21. Do Your Most Profitable Thing

Regarding Next Year’s Branch Plans

Sit through a day of branch managers’ presentations on: “Next Year’s Plans”. How often do you hear (every year)…

“We are going to (try harder) to: buy a little better, sell a little higher and get more efficient at (various) operational costs and execution of (product-centric) sales promotions.”

Excellent! But, tackle these questions too:

  • What is the most-profitable thing that you are already doing?
  • How can you increase that profit-gusher and replicate it elsewhere?

Coaching Tips for Quizzical Looks

First, agree on the difference between Efficiency and Effectiveness.

Efficiency is doing existing practices incrementally better (whether profitable and strategically smart or not).

Effectiveness is doing the One Thing – with the most upside value/profit potential – better. Nail it and scale it!

Next, define: “profitable”. The Profit-Equation is:

Gross Margin Dollars (less) Cost-to-Serve Dollars (equals) Profit Dollars. (No GM% included)

Without a Cost-To-Serve (CTS) model, you can only focus on growing Gross Margin Dollars. What don’t you know about customer-profitability by being blind to CTS?  (Click here for more on Profit Equations.)

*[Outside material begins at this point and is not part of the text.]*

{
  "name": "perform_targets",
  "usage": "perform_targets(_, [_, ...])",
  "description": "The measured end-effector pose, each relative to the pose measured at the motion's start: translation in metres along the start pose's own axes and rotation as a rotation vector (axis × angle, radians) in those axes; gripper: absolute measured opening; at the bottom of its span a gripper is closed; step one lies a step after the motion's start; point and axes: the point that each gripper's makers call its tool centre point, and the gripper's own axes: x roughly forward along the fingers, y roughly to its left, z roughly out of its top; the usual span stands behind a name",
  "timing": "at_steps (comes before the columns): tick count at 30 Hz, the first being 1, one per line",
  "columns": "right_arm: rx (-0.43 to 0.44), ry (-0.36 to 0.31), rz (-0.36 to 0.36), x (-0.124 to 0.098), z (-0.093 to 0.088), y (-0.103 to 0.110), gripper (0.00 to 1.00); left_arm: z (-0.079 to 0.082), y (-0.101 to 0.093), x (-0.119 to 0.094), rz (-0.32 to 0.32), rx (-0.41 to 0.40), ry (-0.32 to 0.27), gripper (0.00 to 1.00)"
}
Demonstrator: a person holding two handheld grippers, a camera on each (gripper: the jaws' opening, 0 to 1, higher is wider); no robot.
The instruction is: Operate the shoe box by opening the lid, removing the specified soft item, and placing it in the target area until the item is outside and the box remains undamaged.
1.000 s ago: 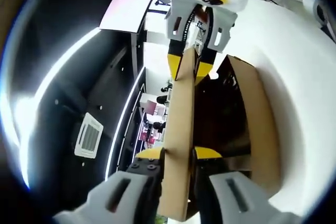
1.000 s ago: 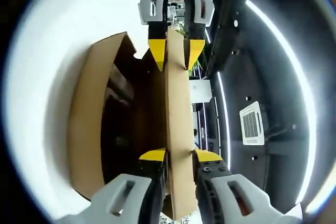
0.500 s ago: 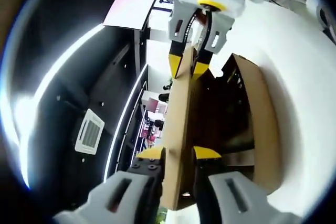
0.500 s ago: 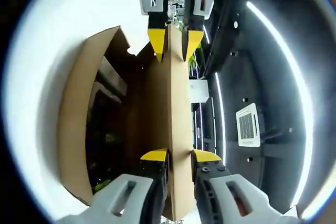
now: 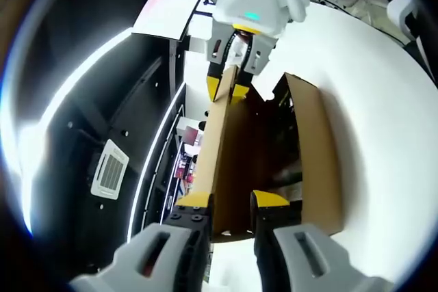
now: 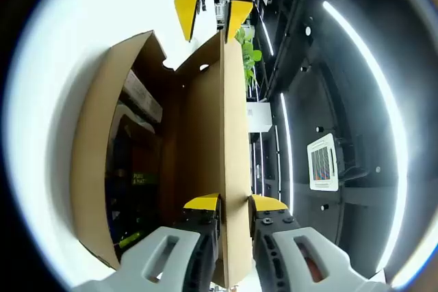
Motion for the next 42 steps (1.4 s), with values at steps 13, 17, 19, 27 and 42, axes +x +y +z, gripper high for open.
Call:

And, put – “Buy Low and Sell High” in a bigger perspective. Static, financial analysis trumpets that nothing grows profits faster than: Buy-Low, Sell-High! But, unseen counter-points are:

  • It is a trust-wrecking, zero-sum game. Your profits grow in direct proportion to the profit losses of your channel “partners”. Chiseling –even with charm – fuels resistance. Customers shop harder and more often. Mistrust undermines win-win collaboration possibilities.
  • And, “supply-chain collaboration” stories have been eating up channel share for 25+ years!
  • “Margin compression” isn’t the problem; it is the opportunity. It is a byproduct of supply-chain partner solutions. Cost-To-Serve (CTS) insights allow you to:
    • Lower customers’ hidden “soft costs”
    • Win bigger (partner) share of customer spend
    • Lower your CTS to increase profit margins
    • And, lower prices if necessary and still be profitable.
  • Capitalism eventually kills players with a static, value offering who try to sneak up prices.

ACTION STEPS:

  1. Get Profit-Equation, CTS-Math analytics (Ref: www.waypointanalytics.net)
  2. Target your most super-profitable and unprofitable accounts (and SKUs). Innovate them to the next level. The profit-growth results will beat annual, efficiency “Plans”.